Mr D. L. Economides, Royal Free Hospital, Pond Street, London NW3 2PG, UK.
Background The levonorgestrel-releasing intrauterine system (LNG-IUS) is used commonly by gynaecologists as a contraceptive and to treat menorrhagia. However, its efficacy has not been examined in women with inherited bleeding disorders.
Design A prospective pilot study.
Setting A teaching hospital in north London with a designated haemophilia centre.
Population Female patients with a known inherited bleeding disorder.
Methods Sixteen women with subjective and objective menorrhagia caused by inherited bleeding disorders (13 von Willebrand's Disease, two factor XI deficiency and one Hermansky–Pudlak syndrome), who had previously undergone unsuccessful medical treatment were followed up for nine months after LNG-IUS insertion. Bleeding was measured by pictorial chart and haemoglobin concentration.
Main outcome measure
Results All women reported that their periods were improved, pictorial chart scores were lower and 56% became amenorrhoeic. None reported side effects.
Conclusion The LNG-IUS is well tolerated and effective and improves quality of life.

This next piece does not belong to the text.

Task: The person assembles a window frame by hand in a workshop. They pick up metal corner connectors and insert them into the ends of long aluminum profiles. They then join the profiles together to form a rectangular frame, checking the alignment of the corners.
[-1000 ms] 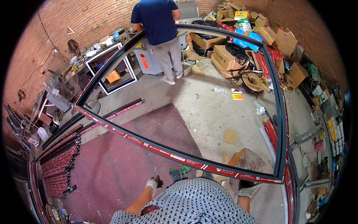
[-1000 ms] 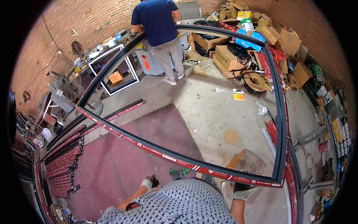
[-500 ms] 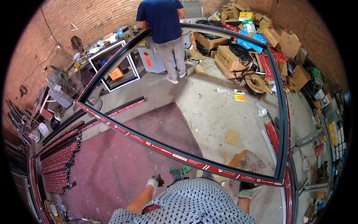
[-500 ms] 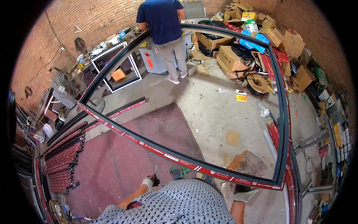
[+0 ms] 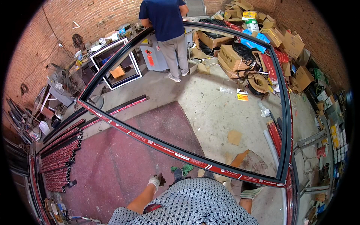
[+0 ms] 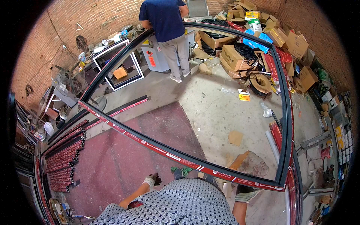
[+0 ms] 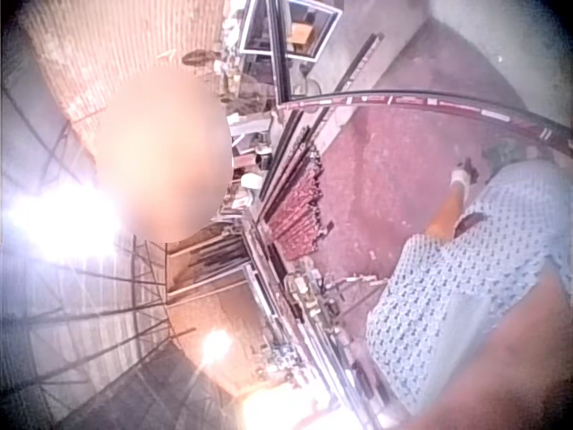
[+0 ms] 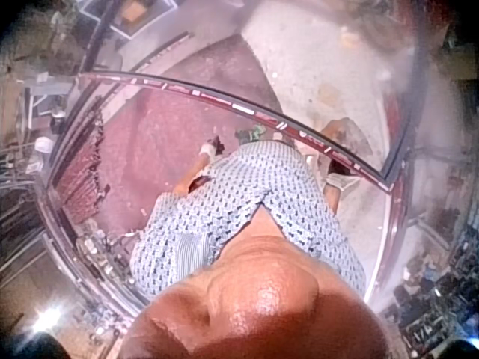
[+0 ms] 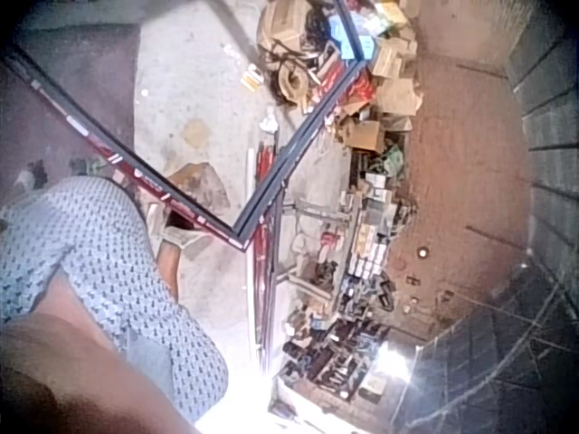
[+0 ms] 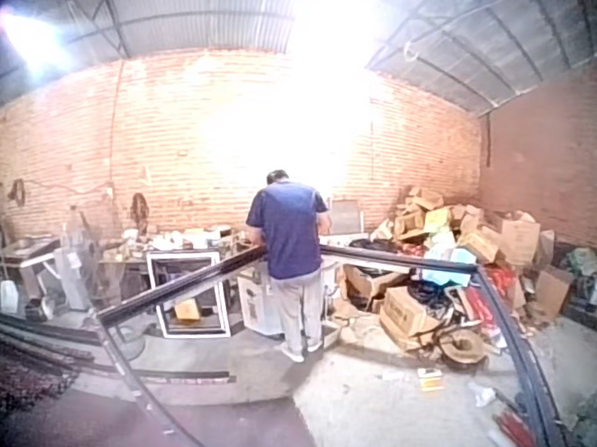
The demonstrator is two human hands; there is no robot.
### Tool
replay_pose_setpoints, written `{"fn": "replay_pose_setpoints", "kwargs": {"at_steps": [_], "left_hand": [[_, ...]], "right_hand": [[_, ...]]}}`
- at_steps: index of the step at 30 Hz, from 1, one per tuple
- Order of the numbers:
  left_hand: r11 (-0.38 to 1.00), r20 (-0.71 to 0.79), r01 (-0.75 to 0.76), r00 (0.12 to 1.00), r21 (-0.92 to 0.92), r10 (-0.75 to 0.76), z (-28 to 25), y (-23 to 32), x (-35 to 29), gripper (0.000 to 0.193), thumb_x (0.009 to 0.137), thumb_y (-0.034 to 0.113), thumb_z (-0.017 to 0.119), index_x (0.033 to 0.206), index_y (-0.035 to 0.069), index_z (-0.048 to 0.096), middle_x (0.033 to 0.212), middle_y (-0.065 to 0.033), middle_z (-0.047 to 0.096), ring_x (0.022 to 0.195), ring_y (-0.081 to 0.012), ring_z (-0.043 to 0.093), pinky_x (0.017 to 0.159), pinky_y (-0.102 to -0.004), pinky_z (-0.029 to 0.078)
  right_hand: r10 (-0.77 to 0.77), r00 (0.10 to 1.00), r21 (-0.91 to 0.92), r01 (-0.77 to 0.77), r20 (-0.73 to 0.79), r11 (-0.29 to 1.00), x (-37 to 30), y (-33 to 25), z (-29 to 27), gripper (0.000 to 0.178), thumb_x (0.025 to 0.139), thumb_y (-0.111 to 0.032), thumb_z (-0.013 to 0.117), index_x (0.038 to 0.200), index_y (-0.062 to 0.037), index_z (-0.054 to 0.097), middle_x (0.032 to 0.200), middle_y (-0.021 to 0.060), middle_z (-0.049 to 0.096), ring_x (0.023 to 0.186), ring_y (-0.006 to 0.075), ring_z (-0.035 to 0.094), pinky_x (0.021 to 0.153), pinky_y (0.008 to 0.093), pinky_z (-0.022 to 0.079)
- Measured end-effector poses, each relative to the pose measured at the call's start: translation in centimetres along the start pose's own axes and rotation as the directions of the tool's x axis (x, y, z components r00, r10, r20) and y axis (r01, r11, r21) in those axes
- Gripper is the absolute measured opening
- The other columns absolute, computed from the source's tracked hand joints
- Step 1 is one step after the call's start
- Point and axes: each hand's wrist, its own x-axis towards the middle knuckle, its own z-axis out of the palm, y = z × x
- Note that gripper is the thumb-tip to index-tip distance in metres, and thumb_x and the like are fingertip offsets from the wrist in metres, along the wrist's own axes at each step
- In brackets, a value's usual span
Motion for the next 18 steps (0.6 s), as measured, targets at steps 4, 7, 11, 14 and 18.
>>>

Among women who have an inherited coagulopathy, bleeding complications are frequently seen, with menorrhagia being particularly prevalent.1 The most common inherited bleeding disorder is type 1 von Willebrand's disease, with reduced levels of von Willebrand's factor being present in about 1% of the general population.2 In the United Kingdom and Ireland, up to 13% of women seen in a general gynaecology clinic with menorrhagia and no pelvic pathology have been reported with an underlying bleeding disorder.3,4 In these women, menorrhagia is a severe problem. In a gynaecological review of such patients in our unit between the ages of 15 and 50 years, 10/116 (8.6%) women had had a hysterectomy for menorrhagia (with the mean age at hysterectomy of 38 years). Half of these had suffered bleeding morbidity such as a vault haematoma or secondary haemorrhage. Furthermore, quality of life scores were significantly lower during menstruation than in a control group with normal coagulation.5 Medical management options include the combined oral contraceptive pill, tranexamic acid or desmopressin (DDAVP).6–9 While all of these treatments have shown some efficacy in a proportion of these women, success depends on patient compliance and there may be systemic side effects. More invasive surgical options for those resistant to medical management include endometrial resection or hysterectomy; while some may respond to endometrial resection, a significant proportion will need further definitive surgery with its associated morbidity and mortality.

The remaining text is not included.